What needs to be done: Once you have read the listing, retype all of it exactly.

Stored data:

++++++++

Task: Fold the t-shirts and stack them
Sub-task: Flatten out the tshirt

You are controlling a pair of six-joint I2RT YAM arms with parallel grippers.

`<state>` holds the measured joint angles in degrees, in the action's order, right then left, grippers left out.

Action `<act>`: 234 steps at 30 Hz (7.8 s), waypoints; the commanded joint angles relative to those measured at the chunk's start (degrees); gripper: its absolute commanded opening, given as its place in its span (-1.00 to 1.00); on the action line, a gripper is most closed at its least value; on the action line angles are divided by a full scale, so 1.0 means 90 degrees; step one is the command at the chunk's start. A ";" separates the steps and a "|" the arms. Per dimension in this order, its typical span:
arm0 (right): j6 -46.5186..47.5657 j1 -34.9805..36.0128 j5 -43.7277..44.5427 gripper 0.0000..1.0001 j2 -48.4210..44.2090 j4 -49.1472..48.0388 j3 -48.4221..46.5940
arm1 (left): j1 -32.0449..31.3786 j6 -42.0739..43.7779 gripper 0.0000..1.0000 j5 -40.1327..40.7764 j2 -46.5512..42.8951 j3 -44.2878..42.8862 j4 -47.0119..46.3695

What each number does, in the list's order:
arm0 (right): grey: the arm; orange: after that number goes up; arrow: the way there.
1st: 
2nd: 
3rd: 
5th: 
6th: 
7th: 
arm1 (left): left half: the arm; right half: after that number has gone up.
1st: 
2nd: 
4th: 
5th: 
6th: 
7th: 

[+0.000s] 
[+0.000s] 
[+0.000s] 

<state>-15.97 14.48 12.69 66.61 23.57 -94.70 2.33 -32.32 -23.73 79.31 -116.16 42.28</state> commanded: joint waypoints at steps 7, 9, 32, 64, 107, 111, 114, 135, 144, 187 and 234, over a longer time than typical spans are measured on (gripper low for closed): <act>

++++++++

Result for this task:
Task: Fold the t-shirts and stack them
Sub-task: Flatten out the tshirt

You are controlling a pair of six-joint I2RT YAM arms with parallel grippers.

`<state>` holds the measured joint angles in degrees, in the action's order, right then left, grippers left out.

Action `<act>`: 234 steps at 30 Hz (7.8 s), waypoints; the commanded joint angles relative to those measured at the chunk's start (degrees); gripper: its absolute commanded opening, given as its place in its span (-1.00 to 1.00); on the action line, a gripper is most closed at its least value; on the action line angles are divided by a full scale, so 1.0 means 90 degrees; step one is the command at the chunk's start. A ";" separates the steps and a "|" the arms. Per dimension in this order, its typical span:
arm0 (right): j6 -46.5186..47.5657 j1 -34.9805..36.0128 j5 -43.7277..44.5427 gripper 0.0000..1.0001 j2 -48.4210..44.2090 j4 -49.1472..48.0388 j3 -48.4221..46.5940
arm1 (left): j1 -32.0449..31.3786 j6 -42.0739..43.7779 gripper 0.0000..1.0000 j5 -40.1327..40.7764 j2 -46.5512..42.8951 j3 -44.2878..42.8862 j4 -47.0119..46.3695

What each number does, in the list's order:
arm0 (right): grey: the arm; orange: after that number goes up; arrow: the way there.
1st: 
2nd: 
3rd: 
5th: 
6th: 
7th: 
arm1 (left): left half: the arm; right half: after that number has gone up.
1st: 
2nd: 
4th: 
5th: 
6th: 
7th: 

[+0.000s] 
[+0.000s] 
[+0.000s] 

<state>-15.97 14.48 12.69 66.61 23.57 -94.70 2.33 -32.32 -23.73 79.31 -116.16 42.28</state> commanded: joint waypoints at steps 7, 9, 32, 64, 107, 111, 114, 135, 144, 187 and 234, over a longer time than typical spans are measured on (gripper low for closed): <act>

The work on this exercise is finished.